Temporomandibular joint dysfunction (TMJ) is a condition that may start in your jaw, but it causes symptoms throughout your body. One of the most common symptoms is headache. Of course, headaches are very nonspecific, so how do you know when your headaches might be a symptom of TMJ?
One sign, according to a recent study, is that your headaches keep getting worse. A recent analysis of data from the OPPERA study, one of the most comprehensive on the development of TMJ, shows that worsening headaches predict a diagnosis of TMJ.
What Is OPPERA?
OPPERA (Orofacial Pain: Prospective Evaluation and Risk Assessment) is one of the largest studies ever done on TMJ. Over 3000 patients who didn’t have TMJ were followed for three years to see how many people developed TMJ and determine what risk factors led to the condition. Although the study was completed several years ago, researchers continue to analyze the data to find new connections, such as this link between headaches and TMJ risk.
Headaches and TMJ Risk
The study showed that people with migraine at the beginning of the study were 67% more likely to develop TMJ, while those with mixed headache (migraine and tension headaches) were 411% more likely to develop TMJ. People with higher frequency headaches were about twice as likely to develop TMJ.
And once people developed TMJ, their headaches tended to increase in frequency. This effect was most pronounced for migraines. TMJ patients had a 280% chance that their migraines would worsen, compared to people without TMJ.
A Reciprocal Relationship
For this study, researchers concluded that successful migraine treatment could potentially reduce the risk that people would develop TMJ. In other words, they lean toward the theory that migraine could cause TMJ. However, it’s just as likely that the TMJ is a driving force behind migraine development.
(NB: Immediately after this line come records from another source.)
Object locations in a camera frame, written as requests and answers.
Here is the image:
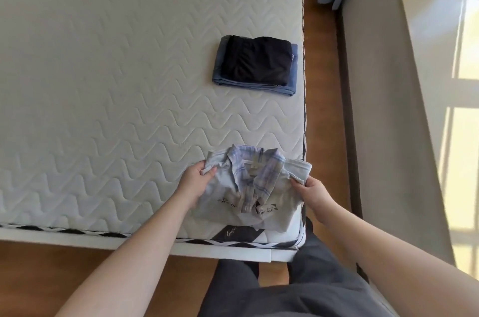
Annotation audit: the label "person's right hand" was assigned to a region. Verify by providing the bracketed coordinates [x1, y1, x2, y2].
[290, 176, 339, 224]

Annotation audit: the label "person's left hand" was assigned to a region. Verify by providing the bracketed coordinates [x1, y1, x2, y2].
[175, 160, 217, 211]

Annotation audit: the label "light blue shirt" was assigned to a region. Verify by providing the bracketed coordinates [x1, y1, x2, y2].
[193, 144, 313, 234]

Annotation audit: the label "person's left forearm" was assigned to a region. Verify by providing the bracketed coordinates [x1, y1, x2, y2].
[54, 193, 191, 317]

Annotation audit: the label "person's right forearm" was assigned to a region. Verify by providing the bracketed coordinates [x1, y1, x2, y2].
[321, 205, 479, 317]

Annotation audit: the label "white quilted mattress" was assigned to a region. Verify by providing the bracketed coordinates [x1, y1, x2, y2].
[0, 0, 309, 250]

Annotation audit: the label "person's grey trousers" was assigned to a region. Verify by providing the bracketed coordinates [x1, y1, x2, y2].
[197, 217, 388, 317]

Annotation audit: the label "blue folded jeans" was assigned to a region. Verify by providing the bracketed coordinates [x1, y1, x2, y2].
[212, 36, 299, 97]

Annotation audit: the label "black folded garment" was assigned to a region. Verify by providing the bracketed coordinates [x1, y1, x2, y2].
[221, 35, 294, 87]

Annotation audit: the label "white bed frame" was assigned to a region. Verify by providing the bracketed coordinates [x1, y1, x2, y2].
[0, 232, 307, 263]
People reported headaches but not TMJ at the beginning of the study. But many people with TMJ go undiagnosed for years or receive a misdiagnosis of headache, especially migraine. TMJ could be the root cause of headaches, and they didn’t know it until they were diagnosed as part of this study.
And it’s clear that people with TMJ are much more likely see a worsening of their migraines than people without TMJ. This makes it likely that TMJ plays an important role as a migraine trigger, leading to a worsening of the condition.
If migraine does contribute to the development of TMJ, TMJ also contributes to the development of migraine, and it’s likely that TMJ treatment can help stop the progression of migraine, and may actually lead to remission.
If you are struggling with migraine and your current treatment isn’t working, TMJ treatment may be able to help.